Required work:
What is needed is an exact reproduction of the lines in the records below, starting at the line with "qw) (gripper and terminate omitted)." and ending at the line with "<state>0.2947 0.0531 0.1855", both included, and nothing else; pictures stay out.
★ ★ ★ ★
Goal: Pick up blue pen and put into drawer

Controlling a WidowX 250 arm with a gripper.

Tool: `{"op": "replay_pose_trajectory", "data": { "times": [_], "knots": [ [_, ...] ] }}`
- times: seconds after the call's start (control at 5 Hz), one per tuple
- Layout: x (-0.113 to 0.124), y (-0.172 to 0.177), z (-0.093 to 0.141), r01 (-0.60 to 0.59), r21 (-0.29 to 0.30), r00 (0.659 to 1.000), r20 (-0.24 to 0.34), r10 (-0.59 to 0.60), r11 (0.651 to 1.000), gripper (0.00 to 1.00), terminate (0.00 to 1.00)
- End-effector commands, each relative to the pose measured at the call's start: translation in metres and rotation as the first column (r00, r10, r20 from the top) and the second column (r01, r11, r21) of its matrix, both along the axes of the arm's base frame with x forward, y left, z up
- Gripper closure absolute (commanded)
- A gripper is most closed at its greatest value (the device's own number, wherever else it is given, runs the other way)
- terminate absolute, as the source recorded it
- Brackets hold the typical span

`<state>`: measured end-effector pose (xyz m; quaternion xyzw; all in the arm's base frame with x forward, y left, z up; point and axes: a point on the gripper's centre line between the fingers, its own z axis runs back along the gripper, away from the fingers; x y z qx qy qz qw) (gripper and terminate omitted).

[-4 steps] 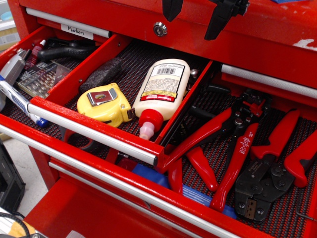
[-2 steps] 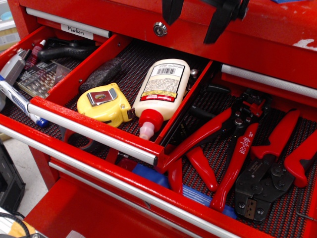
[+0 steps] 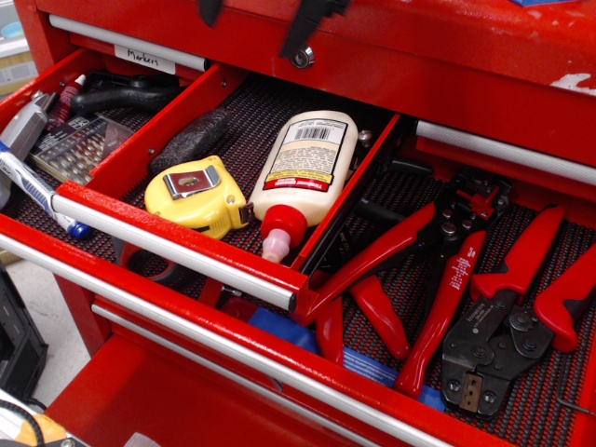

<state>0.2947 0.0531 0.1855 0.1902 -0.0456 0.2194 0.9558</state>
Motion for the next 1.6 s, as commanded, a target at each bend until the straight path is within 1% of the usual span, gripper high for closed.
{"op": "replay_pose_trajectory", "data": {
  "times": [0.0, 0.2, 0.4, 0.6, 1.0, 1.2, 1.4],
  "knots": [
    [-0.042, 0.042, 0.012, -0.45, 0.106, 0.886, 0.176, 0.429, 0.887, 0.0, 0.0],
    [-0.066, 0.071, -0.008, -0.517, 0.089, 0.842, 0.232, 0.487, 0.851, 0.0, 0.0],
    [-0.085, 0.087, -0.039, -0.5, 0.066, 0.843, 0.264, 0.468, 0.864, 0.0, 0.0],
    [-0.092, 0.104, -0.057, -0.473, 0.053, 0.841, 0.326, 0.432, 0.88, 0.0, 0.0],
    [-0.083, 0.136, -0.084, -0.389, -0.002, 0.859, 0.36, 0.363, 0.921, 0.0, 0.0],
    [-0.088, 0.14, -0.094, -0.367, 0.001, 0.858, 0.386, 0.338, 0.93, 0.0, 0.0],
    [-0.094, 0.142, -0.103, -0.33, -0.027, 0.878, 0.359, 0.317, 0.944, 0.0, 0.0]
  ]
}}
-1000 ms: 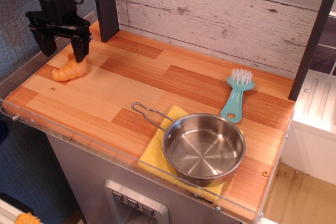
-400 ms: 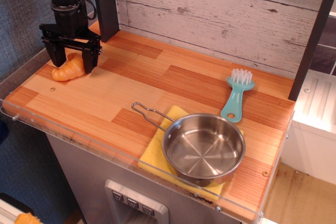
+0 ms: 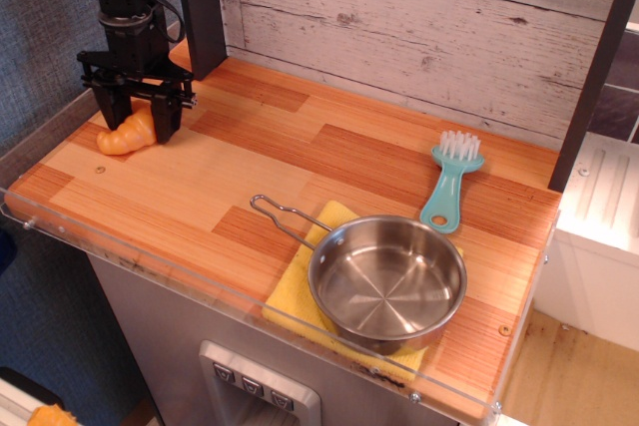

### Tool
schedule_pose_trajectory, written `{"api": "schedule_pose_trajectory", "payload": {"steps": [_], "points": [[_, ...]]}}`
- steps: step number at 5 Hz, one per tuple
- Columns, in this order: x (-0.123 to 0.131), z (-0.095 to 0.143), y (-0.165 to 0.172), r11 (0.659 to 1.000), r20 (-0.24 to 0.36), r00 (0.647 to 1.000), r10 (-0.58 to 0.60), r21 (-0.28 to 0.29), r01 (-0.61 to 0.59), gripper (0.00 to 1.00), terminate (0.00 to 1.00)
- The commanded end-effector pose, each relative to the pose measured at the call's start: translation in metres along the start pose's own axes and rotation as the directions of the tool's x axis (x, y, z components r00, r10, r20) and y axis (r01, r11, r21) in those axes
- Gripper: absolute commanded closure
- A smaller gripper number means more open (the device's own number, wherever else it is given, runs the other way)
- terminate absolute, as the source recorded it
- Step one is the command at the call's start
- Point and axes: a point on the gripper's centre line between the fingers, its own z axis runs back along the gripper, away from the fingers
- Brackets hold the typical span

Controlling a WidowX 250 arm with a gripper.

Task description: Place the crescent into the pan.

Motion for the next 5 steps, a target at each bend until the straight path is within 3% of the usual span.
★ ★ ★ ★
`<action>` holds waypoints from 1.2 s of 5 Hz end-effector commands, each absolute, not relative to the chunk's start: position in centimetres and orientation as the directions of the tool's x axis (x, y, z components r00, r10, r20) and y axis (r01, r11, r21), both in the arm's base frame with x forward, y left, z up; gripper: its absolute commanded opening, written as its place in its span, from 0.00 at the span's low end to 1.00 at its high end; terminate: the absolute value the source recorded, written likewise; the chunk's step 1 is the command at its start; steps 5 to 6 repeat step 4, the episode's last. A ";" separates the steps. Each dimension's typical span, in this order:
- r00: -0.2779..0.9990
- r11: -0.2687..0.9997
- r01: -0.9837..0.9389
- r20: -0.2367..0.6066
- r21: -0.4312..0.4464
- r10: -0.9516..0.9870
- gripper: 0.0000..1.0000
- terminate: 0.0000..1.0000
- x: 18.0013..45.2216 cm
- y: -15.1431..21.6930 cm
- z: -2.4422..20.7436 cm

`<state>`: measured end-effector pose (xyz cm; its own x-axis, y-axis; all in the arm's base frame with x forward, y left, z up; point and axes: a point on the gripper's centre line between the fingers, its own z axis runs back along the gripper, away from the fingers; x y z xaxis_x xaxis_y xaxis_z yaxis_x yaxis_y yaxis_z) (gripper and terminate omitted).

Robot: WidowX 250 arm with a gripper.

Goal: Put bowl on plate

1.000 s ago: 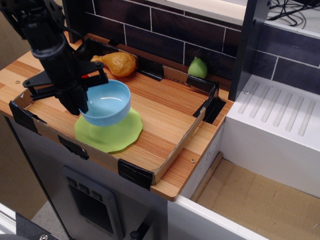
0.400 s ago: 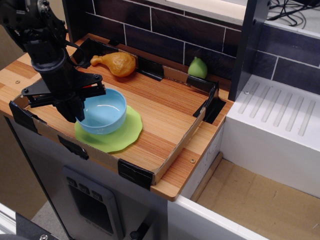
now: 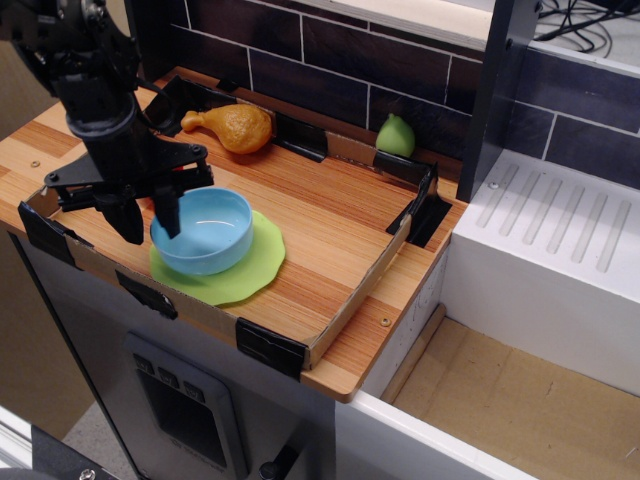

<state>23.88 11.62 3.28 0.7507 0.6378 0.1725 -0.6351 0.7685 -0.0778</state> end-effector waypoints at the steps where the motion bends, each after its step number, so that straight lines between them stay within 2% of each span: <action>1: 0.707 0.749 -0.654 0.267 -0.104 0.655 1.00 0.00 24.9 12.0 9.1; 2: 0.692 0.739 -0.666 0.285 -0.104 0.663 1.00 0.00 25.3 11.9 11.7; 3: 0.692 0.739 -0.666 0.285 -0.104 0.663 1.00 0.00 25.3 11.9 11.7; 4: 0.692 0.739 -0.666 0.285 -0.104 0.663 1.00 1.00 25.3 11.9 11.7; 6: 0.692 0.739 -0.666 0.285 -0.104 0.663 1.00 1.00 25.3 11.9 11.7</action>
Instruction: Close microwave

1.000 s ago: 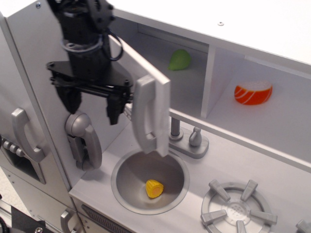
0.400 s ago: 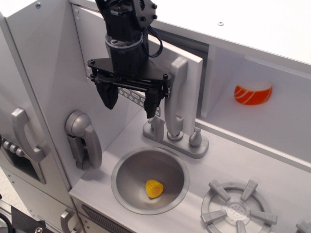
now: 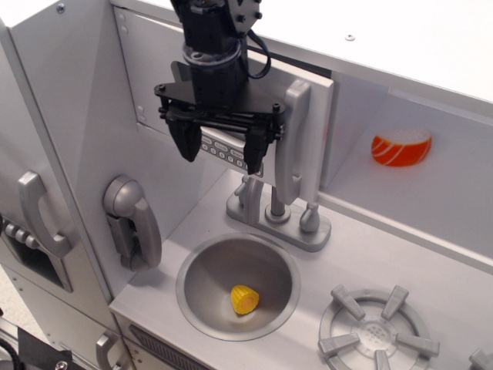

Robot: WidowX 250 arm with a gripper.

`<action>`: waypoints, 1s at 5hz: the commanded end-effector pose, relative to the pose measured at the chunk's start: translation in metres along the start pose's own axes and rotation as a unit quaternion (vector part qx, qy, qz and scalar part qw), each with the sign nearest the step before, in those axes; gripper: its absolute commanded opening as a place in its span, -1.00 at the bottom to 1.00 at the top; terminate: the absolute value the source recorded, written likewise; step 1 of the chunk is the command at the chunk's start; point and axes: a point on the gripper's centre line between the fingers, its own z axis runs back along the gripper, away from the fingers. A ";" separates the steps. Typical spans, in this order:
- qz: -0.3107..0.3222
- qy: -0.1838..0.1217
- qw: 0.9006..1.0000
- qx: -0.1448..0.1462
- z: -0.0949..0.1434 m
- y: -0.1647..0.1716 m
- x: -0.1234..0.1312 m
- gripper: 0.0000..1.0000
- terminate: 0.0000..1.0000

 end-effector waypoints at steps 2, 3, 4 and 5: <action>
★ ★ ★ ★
Exercise output:
`<state>`: measured end-effector pose (xyz m; quaternion xyzw; all in the arm's base frame with x forward, y left, z up; point and axes: a point on the gripper's centre line between the fingers, its own z axis runs back along the gripper, away from the fingers; x y z qx qy qz qw) (gripper and terminate omitted).

[-4 steps] 
[-2 steps] 
[+0 steps] 

<state>0.2947 0.0531 0.1855 0.1902 -0.0456 0.2194 0.9558</state>

No further output is needed here.